When the company issues dividends to its shareholders, dividends may be paid in cash or by issuing additional shares. Two types of dividends affect the balance sheet differently.
What Are The Dividends?
A dividend is a way of redistribution of company profits to shareholders as a reward for their investment. Companies are not required to issue dividends on ordinary shares, although many are proud to pay consistent or growing dividends every year.
When most people think of dividends, they think of cash dividends. However, the company can issue stock dividends. When a company issues stock dividends, it distributes additional shares to existing shareholders according to the number of shares they already own.
What Are Retained Earnings?
Dividends impact equity capital section of the balance sheet of corporations – retained earnings, in particular. Retained earnings is the amount of money that a company has left after all its liabilities have been paid. Retained earnings are generally used to reinvest in the company paying the dividends, or repayment of debt. While net profit is the amount of income that remains after deducting the cost of doing business during a specific period, retained earnings is the amount of income accrued on the years that have not been reinvested in the business or distributed to shareholders.
Cash dividends affect two areas on the balance sheet: cash and equity accounts. Investors won’t find a separate balance sheet account for dividends that were paid. However, after the Declaration of a dividend until the actual payment, the company records a liability of the shareholders for payment of dividends account.
After payment of dividends, subject to the payment of dividends is restored and is no longer present on the side of liabilities. When dividends are paid, the impact on the balance sheet is a reduction to retained earnings of the Company and its cash balance.

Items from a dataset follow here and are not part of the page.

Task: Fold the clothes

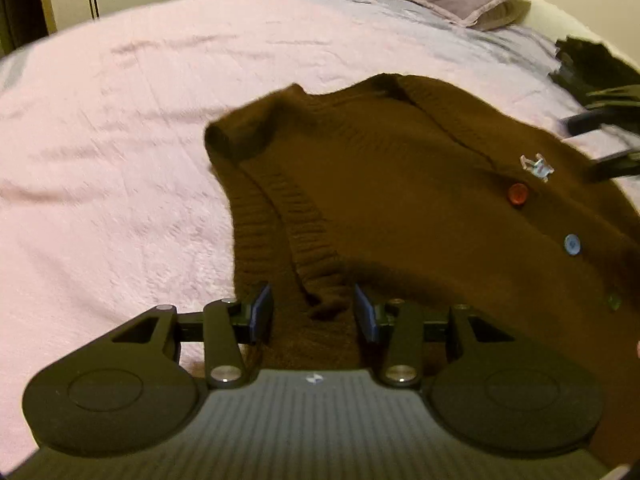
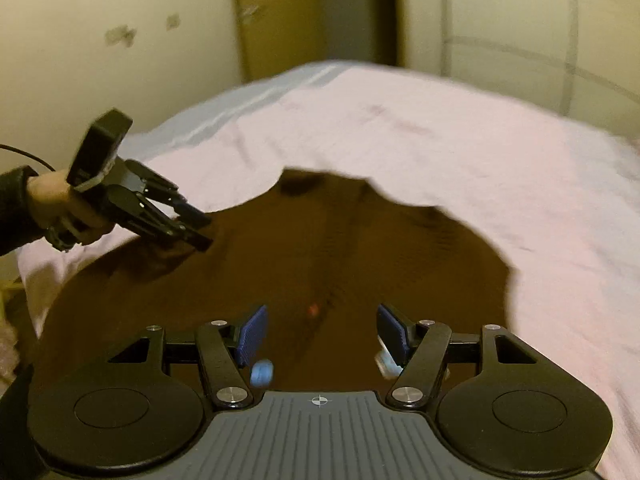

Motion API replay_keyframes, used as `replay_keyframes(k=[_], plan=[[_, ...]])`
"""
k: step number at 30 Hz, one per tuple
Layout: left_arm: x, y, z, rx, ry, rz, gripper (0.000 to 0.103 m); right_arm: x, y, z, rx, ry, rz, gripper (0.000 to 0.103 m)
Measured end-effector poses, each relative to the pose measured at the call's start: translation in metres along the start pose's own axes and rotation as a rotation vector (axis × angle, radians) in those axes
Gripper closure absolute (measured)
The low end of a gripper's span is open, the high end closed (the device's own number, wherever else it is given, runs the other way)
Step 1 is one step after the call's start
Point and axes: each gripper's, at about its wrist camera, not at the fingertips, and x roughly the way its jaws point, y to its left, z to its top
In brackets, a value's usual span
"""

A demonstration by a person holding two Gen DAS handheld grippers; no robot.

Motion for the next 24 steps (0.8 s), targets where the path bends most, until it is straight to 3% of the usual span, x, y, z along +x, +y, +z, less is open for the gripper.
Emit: replay_keyframes(k=[3,4,6,7,8,13,16,21,23,24], plan=[[-0.003,0.003,-0.004,-0.021,-0.005,-0.038,0.100,0.055,-0.012,0.021,0.019,0.077,0.072,0.043],[-0.004,0.002,-0.004,-0.026,-0.006,-0.027,0.101,0.070,-0.015,0.023,0.023,0.107,0.076,0.049],[-0.010,0.000,-0.005,-0.014,-0.027,-0.020,0.103,0.096,-0.022,0.029,0.034,0.166,0.083,0.084],[-0.015,0.001,-0.005,-0.020,-0.051,-0.023,0.103,0.104,-0.024,0.029,0.046,0.186,0.085,0.094],[-0.020,0.002,-0.004,-0.025,-0.075,-0.027,0.103,0.106,-0.026,0.029,0.057,0.193,0.087,0.099],[-0.037,0.021,0.008,-0.068,-0.180,0.009,0.103,0.085,-0.035,0.043,0.062,0.082,0.075,0.103],[-0.024,0.033,0.008,-0.092,-0.160,0.041,0.103,0.096,-0.037,0.054,0.065,0.059,0.061,0.103],[-0.002,0.040,-0.005,-0.114,-0.087,0.048,0.102,0.131,-0.041,0.048,0.061,0.125,0.074,0.103],[-0.007,0.043,-0.006,-0.132,-0.083,0.041,0.099,0.119,-0.050,0.044,0.105,0.104,0.072,0.101],[-0.012,0.045,-0.004,-0.136,-0.085,0.038,0.093,0.105,-0.055,0.042,0.120,0.079,0.072,0.095]])
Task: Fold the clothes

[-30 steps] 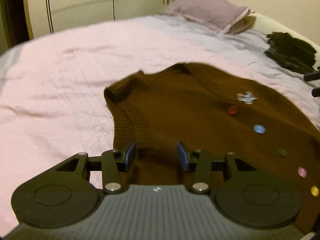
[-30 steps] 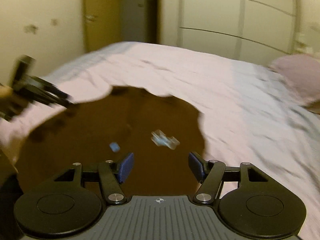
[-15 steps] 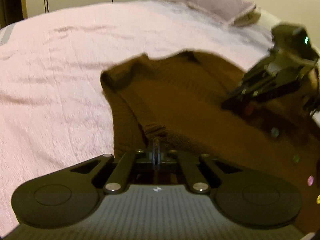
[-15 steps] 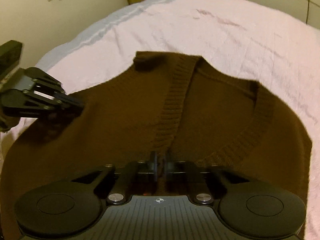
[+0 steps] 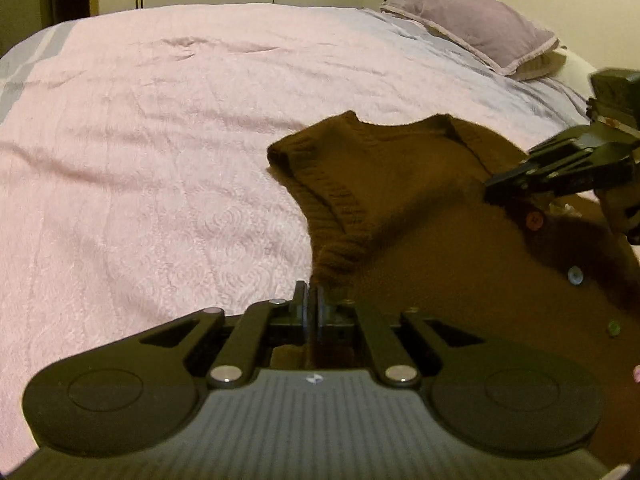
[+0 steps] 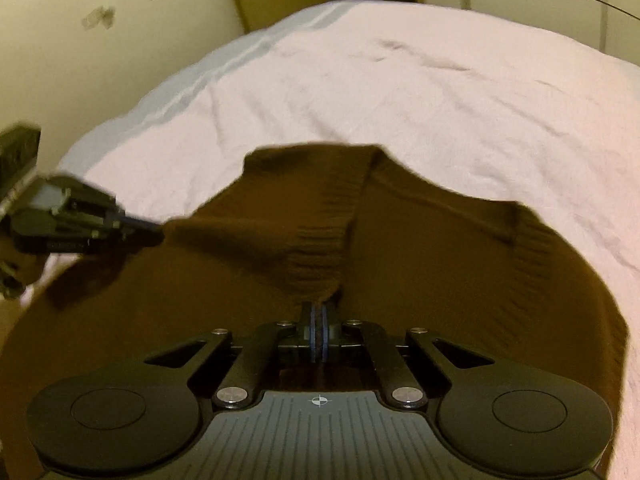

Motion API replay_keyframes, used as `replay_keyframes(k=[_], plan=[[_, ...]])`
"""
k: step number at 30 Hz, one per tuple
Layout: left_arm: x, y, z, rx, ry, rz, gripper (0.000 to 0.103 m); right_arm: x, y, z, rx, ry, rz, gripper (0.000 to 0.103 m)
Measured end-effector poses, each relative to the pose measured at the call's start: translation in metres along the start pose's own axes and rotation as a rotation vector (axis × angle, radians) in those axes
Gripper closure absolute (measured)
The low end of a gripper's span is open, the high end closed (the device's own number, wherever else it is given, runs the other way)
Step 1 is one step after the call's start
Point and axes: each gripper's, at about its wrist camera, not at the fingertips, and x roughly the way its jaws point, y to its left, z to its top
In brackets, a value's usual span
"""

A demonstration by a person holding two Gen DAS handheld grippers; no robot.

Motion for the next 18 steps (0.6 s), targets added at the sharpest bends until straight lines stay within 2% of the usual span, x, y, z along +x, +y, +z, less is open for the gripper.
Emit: replay_keyframes(k=[1,3,5,8,10,12,17,18], plan=[[-0.005,0.002,0.003,-0.003,-0.005,0.000,0.087,-0.015,-0.005,-0.002,0.010,-0.028,-0.008,0.091],[-0.015,0.006,0.012,-0.001,-0.041,0.024,0.077,-0.047,-0.016,-0.007,0.021,-0.082,-0.046,0.068],[-0.015,0.008,0.029,0.007,-0.074,0.042,0.077,-0.073,-0.030,-0.012,0.027,-0.114,-0.100,0.056],[-0.001,0.001,0.054,0.063,-0.106,0.074,0.069,-0.095,-0.060,-0.016,0.052,-0.126,-0.180,0.055],[0.020,-0.009,0.068,0.150,-0.110,0.092,0.055,-0.096,-0.074,-0.014,0.021,-0.117,-0.208,0.055],[0.044,-0.019,0.079,0.235,-0.099,0.106,0.047,-0.087,-0.083,-0.010,-0.044,-0.093,-0.231,0.055],[0.105,-0.024,0.093,0.382,-0.017,0.163,0.046,-0.046,-0.105,0.004,-0.143,-0.033,-0.209,0.055],[0.114,-0.020,0.094,0.366,0.006,0.148,0.048,-0.037,-0.110,0.006,-0.149,-0.020,-0.206,0.055]])
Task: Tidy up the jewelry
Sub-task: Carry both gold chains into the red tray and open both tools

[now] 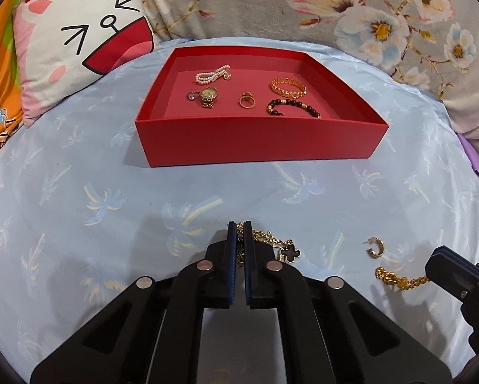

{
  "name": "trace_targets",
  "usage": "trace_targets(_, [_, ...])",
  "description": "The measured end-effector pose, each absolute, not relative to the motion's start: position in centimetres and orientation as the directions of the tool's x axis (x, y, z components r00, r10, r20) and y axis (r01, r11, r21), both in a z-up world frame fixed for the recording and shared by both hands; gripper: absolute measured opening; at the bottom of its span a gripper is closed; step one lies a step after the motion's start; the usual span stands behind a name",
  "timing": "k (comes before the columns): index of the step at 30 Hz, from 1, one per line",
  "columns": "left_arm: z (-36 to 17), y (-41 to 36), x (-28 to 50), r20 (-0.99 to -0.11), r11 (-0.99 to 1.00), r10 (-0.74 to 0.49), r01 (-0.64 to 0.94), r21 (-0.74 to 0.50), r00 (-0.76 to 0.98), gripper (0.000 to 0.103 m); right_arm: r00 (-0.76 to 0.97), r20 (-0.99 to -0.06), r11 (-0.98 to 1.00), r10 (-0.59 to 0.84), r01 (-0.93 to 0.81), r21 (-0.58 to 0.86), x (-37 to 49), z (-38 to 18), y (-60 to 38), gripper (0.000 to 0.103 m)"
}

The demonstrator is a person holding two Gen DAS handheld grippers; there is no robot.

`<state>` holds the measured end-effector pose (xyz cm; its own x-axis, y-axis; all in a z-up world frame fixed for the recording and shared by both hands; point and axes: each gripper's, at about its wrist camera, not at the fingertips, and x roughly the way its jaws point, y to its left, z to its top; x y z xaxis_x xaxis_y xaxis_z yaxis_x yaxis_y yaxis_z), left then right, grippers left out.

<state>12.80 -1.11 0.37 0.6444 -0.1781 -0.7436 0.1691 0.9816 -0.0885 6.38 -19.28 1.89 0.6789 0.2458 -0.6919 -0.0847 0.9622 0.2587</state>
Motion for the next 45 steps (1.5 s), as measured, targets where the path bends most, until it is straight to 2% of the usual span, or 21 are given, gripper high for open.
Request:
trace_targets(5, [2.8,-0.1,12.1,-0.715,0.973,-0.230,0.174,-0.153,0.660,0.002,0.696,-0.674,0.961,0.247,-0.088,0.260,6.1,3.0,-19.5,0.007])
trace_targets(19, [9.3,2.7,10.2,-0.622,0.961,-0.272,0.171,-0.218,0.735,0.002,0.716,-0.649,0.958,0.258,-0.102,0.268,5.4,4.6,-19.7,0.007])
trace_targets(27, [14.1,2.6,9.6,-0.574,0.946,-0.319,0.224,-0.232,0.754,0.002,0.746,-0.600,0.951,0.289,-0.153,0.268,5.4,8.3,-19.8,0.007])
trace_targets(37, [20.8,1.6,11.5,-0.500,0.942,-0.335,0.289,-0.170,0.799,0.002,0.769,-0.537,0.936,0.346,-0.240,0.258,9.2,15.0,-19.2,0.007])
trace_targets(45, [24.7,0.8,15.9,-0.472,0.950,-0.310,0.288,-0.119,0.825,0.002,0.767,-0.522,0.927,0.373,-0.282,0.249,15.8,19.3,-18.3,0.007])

In other words, retained earnings and cash shall not be reduced by the total amount of dividends.
By the time the financial statements of the company have been released, the dividend has been paid, and a decrease in retained earnings and cash has already been recorded. In other words, investors do not see a record of arrears on the dividend payment account.
For example, suppose a company has $ 1 million. in retained earnings and 50 cents of dividends for all 500,000 shares. The total amount of dividends is $0.50 or 500,000 250,000$, which will be paid to shareholders. As a result, cash and retained earnings is reduced by $ 250,000, leaving $750,000 remaining retained earnings.
The final effect of the cash dividends on the company’s balance sheet is the reduction of cash for 250 000 $in assets and a decrease in retained earnings of $250 000 shares.
Dividends On Shares
While cash dividends have a direct impact on the balance sheet, the issuance of stock dividends is a little more complex. The company’s Executive management may require the issue of shares dividends to its shareholders, if the company has available funds on hand or if they want to reduce the value of existing shares, reducing the price-earnings (P/E) ratio and other financial indicators. Dividends on shares are sometimes called bonus shares or issue.
Dividends on shares will not affect the cash position and the equity balance. If the number of shares outstanding increased by less than 20% to 25% stock dividend is considered small. Big dividends when a stock dividend significantly affect the share price and, as a rule, the increase of shares outstanding by more than 20% to 25%. A large dividend can often be considered a stock split.
When the shares the dividend is declared, the total amount should be written off through retained earnings is calculated by multiplying the current market price per share dividend, the percentage and number of shares outstanding. If the company pays dividends, the dividends reduce the company’s retained earnings and increase common stock account. Of dividends did not lead to changes in the asset balance, but rather affects only the side of justice by reallocating part of the retained earnings on the common stock account.
For example, say a company has 100,000 shares outstanding and wants to give 10% of dividends in the form of shares. If each share is currently worth $20 on market, total dividends will amount to $200,000. Two entries will include a debit 200,000 to retained earnings and credit from 200,000 to a single exchange account. The balance will be balanced next record.